• WHAT THIS TASK INVOLVES:
In the entries below, find the line with "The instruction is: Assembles" and the line with "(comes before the". Reproduce those two lines and every line between them exactly, and nothing more.

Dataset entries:
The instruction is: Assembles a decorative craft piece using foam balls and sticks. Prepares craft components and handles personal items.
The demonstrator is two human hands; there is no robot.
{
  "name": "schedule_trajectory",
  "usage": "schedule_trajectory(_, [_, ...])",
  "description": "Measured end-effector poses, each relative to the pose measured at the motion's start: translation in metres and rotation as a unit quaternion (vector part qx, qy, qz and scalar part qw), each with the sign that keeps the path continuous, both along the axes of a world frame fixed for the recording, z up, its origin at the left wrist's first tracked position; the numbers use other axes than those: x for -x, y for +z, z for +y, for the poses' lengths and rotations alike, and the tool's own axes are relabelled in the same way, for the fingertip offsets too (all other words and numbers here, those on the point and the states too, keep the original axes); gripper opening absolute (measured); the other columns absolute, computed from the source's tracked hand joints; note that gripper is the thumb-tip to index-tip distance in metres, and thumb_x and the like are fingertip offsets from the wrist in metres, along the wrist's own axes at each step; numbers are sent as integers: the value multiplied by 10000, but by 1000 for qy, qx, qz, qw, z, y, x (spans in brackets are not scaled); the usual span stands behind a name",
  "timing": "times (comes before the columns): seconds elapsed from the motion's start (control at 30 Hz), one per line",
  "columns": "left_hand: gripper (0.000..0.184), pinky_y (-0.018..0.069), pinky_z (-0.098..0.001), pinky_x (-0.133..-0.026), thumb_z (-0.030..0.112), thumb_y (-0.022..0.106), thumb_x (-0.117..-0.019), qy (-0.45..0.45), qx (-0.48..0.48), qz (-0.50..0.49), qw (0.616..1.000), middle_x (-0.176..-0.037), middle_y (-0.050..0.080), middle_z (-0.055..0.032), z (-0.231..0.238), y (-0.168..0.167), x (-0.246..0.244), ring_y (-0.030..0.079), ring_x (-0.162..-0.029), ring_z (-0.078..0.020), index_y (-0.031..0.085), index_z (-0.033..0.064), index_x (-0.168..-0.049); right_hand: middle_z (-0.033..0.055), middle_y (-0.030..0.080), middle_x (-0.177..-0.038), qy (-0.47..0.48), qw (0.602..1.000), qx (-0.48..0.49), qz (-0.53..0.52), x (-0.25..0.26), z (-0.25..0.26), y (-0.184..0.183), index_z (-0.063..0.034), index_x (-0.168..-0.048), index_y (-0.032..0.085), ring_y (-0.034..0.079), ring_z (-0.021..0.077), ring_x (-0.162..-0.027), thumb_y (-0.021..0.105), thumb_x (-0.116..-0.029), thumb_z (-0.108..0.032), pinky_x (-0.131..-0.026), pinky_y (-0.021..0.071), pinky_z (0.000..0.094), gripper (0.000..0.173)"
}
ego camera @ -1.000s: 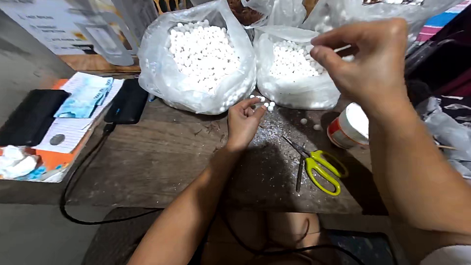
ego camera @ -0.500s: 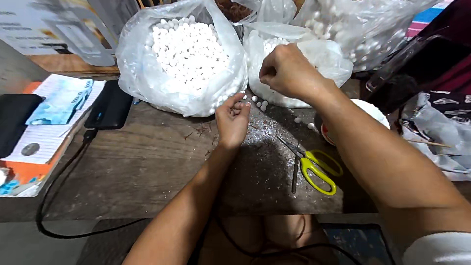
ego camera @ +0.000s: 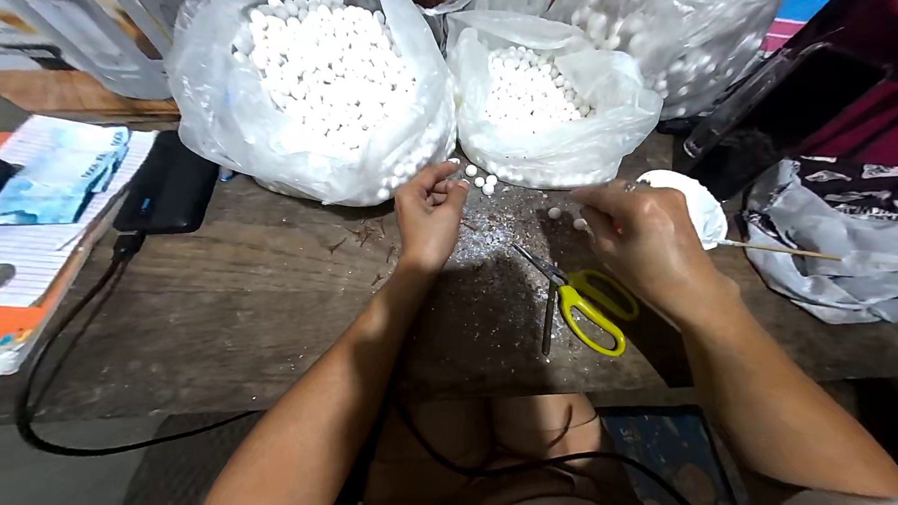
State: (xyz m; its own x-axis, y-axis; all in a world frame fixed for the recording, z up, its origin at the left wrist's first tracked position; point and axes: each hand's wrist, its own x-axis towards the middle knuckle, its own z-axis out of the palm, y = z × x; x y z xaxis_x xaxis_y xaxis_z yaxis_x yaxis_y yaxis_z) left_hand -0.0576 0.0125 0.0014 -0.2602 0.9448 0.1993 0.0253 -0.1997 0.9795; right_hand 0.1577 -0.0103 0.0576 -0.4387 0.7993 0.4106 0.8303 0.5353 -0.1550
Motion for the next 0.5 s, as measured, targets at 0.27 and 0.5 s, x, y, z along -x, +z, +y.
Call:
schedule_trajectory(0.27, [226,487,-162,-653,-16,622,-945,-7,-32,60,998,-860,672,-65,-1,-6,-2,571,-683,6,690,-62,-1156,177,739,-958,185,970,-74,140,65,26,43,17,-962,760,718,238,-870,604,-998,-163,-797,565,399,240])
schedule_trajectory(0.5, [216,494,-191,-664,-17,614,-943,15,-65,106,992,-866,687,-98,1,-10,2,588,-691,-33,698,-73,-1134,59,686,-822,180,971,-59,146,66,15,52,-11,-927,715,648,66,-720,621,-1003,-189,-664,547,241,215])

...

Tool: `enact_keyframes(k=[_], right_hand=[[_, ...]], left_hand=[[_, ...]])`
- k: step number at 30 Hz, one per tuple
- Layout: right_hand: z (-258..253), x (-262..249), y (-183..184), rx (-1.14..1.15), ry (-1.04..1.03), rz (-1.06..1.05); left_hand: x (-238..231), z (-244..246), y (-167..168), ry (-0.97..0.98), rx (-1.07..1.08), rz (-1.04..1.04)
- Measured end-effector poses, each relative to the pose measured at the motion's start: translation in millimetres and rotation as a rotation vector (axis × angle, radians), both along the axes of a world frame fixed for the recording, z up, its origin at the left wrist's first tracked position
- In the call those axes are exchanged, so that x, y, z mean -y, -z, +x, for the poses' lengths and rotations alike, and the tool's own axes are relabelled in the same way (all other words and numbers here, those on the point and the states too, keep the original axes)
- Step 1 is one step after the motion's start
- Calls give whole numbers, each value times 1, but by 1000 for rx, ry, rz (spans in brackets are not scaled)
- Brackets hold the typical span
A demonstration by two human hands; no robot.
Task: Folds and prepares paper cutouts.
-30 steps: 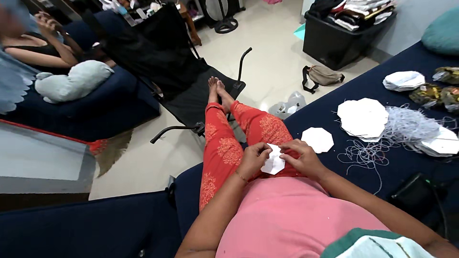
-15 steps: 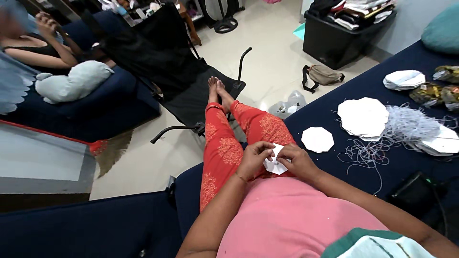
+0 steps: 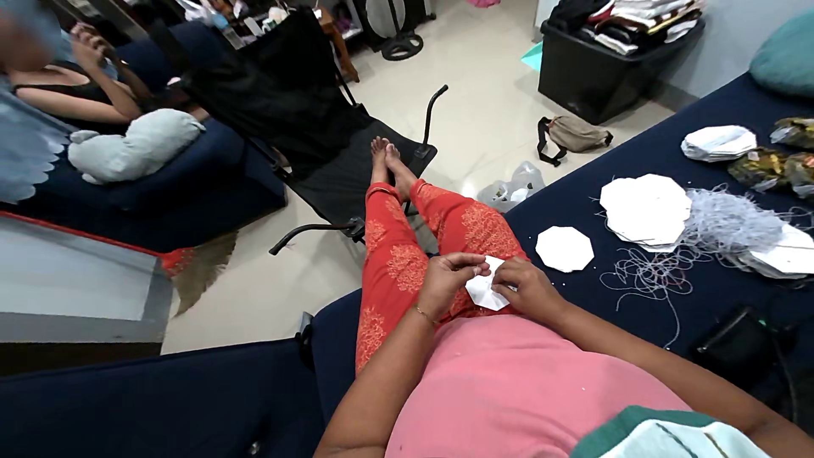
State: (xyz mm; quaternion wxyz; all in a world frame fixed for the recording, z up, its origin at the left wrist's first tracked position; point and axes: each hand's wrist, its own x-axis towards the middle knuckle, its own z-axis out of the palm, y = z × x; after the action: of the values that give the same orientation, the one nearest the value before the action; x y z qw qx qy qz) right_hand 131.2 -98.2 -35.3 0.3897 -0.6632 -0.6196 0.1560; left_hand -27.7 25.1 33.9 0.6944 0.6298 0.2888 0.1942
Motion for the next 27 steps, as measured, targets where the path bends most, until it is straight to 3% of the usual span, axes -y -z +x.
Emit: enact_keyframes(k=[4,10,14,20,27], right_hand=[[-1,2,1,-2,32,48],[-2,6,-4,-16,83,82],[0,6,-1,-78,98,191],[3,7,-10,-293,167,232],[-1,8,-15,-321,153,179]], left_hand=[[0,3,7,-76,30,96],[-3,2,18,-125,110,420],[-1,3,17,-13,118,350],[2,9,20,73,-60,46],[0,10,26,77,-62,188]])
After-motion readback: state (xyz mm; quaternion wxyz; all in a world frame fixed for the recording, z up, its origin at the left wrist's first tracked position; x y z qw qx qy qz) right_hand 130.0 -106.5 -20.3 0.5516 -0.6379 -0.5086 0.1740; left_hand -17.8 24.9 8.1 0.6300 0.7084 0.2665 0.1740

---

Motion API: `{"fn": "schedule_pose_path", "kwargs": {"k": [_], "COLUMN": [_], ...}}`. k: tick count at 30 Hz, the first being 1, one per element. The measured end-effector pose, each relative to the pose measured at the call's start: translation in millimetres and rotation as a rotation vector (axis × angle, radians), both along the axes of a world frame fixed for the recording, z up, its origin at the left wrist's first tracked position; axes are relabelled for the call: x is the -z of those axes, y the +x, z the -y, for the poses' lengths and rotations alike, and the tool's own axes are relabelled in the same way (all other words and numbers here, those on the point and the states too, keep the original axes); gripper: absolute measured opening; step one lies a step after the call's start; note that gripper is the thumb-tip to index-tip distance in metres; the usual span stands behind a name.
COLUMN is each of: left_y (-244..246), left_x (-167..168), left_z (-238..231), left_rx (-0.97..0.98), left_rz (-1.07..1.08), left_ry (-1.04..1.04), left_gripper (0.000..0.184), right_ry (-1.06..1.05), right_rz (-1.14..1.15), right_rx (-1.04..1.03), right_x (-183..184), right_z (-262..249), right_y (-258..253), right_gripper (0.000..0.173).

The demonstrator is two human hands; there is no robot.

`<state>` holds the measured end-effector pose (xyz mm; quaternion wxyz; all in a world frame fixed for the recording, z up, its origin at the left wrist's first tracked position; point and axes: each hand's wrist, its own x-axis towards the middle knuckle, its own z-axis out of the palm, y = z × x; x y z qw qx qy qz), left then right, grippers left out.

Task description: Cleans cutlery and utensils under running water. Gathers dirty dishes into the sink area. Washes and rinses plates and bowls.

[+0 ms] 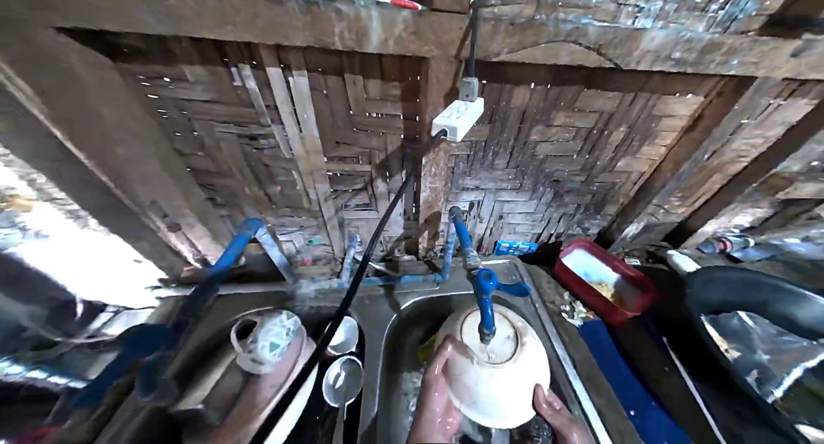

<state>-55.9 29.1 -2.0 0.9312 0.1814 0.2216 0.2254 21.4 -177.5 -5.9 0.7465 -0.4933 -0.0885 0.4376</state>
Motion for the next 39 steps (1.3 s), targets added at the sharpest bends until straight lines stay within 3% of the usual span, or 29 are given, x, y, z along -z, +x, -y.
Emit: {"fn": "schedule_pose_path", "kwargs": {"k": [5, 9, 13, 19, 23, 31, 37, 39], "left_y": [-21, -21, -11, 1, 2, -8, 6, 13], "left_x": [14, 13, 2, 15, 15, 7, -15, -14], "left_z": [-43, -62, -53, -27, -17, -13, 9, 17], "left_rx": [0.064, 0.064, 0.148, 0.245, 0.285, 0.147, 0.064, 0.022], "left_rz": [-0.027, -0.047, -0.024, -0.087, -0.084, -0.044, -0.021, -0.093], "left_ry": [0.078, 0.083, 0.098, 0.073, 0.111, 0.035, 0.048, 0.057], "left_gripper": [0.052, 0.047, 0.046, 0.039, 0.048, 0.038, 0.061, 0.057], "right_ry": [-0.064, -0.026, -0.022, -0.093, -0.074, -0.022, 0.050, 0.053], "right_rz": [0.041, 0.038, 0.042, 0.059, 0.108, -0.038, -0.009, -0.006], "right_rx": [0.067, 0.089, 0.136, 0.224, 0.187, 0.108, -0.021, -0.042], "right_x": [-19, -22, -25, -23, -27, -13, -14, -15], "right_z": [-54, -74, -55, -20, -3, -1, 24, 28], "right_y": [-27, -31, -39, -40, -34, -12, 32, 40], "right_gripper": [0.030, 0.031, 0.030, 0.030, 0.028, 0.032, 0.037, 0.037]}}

• WRITTEN SOLUTION:
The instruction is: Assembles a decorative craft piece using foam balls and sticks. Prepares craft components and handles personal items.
The demonstrator is two human hands; there is no robot.
{
  "name": "schedule_trajectory",
  "usage": "schedule_trajectory(_, [_, ...])",
  "description": "Measured end-effector poses, each relative to the pose measured at the motion's start: translation in metres and rotation as a unit quaternion (vector part qx, qy, qz and scalar part qw), each with the sign that keeps the path continuous, both along the axes of a world frame fixed for the recording, z up, its origin at the left wrist's first tracked position; the numbers use other axes than those: x for -x, y for +z, z for +y, for the poses' lengths and rotations alike, and the tool's own axes are relabelled in the same way, for the fingertip offsets too (all other words and numbers here, those on the point and the states too, keep the original axes); gripper opening absolute (measured); the other columns absolute, computed from the source's tracked hand joints; note that gripper is the thumb-tip to index-tip distance in metres, and thumb_x and the like are fingertip offsets from the wrist in metres, along the wrist's own axes at each step; numbers are sent as integers: the value multiplied by 10000, but by 1000 for qy, qx, qz, qw, z, y, x (spans in brackets are not scaled); the usual span stands behind a name",
  "timing": "times (comes before the columns): seconds elapsed from the motion's start (control at 30 Hz), one per line",

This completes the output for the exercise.